In the winter after the battle, Dalyell quartered himself at Kilmarnock, with one battalion of Linlithgow's Foot Guards, and the horse troops of the Earl of Airlie and Captain Francis Stuart of Bothwell.
"Here," says Captain Creichton, "the general, one day happening to look on while I was exercising the troop of dragoons, asked me when I had done, whether I knew any one of my men who was skilful in praying well in the style and tone of the Covenanters? I immediately thought upon one named James Gibb, who had been born in Ireland, and whom I had made a dragoon. This man I brought to the general, assuring his Excellency 'that if I had raked hell, I could not find his match in mimicking the Covenanters.' Whereupon the general gave him five pounds to buy him a greatcoat and a bonnet, and commanded him to find out the rebels, but be sure to take care of himself among them.
"The dragoon went eight miles off that very night, and got admittance into the house of a notorious rebel, pretending he had come from Ireland out of zeal for the cause, to assist at the fight of Bothwell Bridge, and could not find an opportunity since of returning with safety; and therefore, after bewitching the family with his gifts of praying, he was conveyed in the dusk of the evening by a guide to the house of the next adjoining rebel, and thus in the same manner from one to another, till in a month's time he got through the principal of them in the west, telling the general at his return, that he 'made the old wives, in their devout fits, tear off their biggonets and mutches;' he likewise gave the general a list of their names and places of abode, and into the bargain brought back a good purse of money in his pocket."

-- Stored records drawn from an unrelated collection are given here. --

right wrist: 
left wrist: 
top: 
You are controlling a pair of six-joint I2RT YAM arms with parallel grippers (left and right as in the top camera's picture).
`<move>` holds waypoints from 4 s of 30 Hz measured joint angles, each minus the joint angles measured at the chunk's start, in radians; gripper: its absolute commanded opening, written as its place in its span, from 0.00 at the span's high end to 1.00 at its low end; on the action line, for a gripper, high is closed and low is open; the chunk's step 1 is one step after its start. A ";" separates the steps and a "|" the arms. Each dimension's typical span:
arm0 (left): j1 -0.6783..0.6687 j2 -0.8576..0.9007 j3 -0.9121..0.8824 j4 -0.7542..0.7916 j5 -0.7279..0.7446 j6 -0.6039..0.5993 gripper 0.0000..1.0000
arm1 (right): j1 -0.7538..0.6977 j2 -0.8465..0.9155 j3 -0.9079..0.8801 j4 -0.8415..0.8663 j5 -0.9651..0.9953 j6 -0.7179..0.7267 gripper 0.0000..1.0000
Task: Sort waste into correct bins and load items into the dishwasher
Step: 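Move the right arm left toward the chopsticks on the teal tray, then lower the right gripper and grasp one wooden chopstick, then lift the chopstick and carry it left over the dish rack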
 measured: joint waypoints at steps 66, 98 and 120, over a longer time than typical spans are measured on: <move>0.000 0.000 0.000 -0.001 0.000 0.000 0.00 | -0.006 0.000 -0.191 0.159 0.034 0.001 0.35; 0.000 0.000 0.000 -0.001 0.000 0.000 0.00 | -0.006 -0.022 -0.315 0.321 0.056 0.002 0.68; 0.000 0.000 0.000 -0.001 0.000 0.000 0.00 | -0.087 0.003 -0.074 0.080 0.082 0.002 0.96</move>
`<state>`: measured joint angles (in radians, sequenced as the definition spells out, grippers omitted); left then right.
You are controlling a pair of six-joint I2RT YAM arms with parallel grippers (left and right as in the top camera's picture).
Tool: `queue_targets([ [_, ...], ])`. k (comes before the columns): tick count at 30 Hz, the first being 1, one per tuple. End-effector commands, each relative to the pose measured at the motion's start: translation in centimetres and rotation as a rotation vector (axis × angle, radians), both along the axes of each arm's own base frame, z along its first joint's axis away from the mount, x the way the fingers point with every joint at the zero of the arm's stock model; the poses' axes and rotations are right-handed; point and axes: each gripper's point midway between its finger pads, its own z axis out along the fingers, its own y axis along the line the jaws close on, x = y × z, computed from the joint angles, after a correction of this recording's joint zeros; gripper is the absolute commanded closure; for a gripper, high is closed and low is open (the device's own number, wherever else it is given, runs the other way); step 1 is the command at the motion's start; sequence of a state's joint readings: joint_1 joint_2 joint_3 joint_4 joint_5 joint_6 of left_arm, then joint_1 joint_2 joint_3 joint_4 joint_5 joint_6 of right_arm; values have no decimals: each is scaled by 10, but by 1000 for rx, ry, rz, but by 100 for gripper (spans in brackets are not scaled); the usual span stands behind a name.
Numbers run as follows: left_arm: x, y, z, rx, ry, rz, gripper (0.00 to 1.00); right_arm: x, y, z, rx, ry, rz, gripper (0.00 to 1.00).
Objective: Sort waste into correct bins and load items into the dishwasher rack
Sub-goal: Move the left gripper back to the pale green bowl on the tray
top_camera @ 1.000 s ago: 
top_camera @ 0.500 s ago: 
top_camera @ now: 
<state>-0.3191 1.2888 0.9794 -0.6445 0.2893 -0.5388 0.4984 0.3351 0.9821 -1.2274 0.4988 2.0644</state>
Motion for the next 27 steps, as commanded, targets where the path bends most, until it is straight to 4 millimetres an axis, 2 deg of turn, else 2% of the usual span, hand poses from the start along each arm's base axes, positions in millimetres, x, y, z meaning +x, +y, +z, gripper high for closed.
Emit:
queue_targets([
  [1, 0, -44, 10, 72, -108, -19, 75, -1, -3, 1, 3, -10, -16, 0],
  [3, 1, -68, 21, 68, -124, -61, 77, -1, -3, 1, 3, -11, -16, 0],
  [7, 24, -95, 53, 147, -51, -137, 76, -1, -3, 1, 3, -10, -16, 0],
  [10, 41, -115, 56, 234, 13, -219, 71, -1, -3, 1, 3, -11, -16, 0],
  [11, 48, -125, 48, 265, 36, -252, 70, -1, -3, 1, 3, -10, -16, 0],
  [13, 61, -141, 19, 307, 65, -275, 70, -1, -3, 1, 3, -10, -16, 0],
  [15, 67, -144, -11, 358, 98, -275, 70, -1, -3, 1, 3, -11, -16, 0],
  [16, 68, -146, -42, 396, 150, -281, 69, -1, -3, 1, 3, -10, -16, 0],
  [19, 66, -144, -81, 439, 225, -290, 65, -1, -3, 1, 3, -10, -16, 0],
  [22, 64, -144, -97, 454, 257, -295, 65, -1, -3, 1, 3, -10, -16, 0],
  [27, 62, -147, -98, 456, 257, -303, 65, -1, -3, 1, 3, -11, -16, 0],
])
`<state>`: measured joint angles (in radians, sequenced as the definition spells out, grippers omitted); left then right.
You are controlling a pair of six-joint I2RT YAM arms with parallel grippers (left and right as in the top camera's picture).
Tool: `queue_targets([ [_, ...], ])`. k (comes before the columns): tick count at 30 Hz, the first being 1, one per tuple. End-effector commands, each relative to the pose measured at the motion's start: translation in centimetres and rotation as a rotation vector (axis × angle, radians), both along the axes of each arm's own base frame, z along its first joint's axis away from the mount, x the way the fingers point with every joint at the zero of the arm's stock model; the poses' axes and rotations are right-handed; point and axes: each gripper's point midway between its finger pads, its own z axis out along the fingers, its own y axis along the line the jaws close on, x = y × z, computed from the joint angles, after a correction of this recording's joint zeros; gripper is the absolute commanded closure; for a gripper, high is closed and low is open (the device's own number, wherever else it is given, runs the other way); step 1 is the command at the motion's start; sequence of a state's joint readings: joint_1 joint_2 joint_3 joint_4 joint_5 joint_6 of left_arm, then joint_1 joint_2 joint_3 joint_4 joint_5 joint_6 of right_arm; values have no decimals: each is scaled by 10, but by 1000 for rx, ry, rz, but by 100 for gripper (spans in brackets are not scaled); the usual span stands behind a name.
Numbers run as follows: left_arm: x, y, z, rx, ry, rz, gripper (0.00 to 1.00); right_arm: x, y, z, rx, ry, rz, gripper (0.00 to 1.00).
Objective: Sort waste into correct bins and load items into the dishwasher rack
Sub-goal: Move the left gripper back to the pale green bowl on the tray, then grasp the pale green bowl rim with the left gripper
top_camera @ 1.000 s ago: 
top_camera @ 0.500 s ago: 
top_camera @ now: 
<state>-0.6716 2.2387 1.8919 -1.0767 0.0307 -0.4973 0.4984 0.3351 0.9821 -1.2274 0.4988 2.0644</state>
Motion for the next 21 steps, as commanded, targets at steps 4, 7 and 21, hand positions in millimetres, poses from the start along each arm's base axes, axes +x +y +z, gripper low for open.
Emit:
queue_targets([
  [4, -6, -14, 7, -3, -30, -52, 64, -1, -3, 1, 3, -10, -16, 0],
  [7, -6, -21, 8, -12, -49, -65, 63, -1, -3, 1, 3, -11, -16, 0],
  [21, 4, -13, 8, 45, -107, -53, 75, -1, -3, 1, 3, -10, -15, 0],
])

"How used you to pray among them?" asked Dalyell.
"It was my custom in my prayers," replied the trooper, "to send the king, the ministers of state, the officers of the army, with all their soldiers and the episcopal clergy, all at one broadside to hell; but
## particularly our general himself."
"What," exclaimed the general, "did you also send _me_ to hell, sir?"
"Yea," replied the unabashed dragoon, "you at the head of them as their leader."
This discreditable abuse of hospitality and breach of faith in the soldier is recorded as a piece of admirable tact and strategy by Creichton, and doubtless Dalyell would make good use of the notes supplied to him.
In the month of July, in the following year, 1680, Dalyell sent Creichton with thirty of Airlie's horse, and fifty of Strachan's dragoons, under Captain Bruce of Earlshall, to capture or kill a hundred and fifty Covenanters, who, since the fight at Bothwell, had been lurking in the wilds of Galloway. These unfortunates, after being tracked from place to place by Bruce and Creichton, made a stand against them at Airsmoss, near Muirkirk, on the 22nd July, and there these desperate men fought as only the homeless and the outlawed, the brave and the foredoomed, can fight; but they were routed, and fourteen of them were taken prisoners. Among these was David Hackston, of Rathillet, who had been present at the murder of the Archbishop of St. Andrews. Sixty were slain, and one of these was Richard Cameron, a preacher, and formerly a schoolmaster at Falkland, for whose capture five thousand marks had long been offered by the government at Edinburgh.
"Lord!" he exclaimed, before the cavalry charged; "Lord, spare the green and take the ripe! Come on," he added, drawing his sword, "let us fight it out to the last. This is the day I longed for! This is the death I have prayed for; to die fighting against the avowed enemies of the Lord."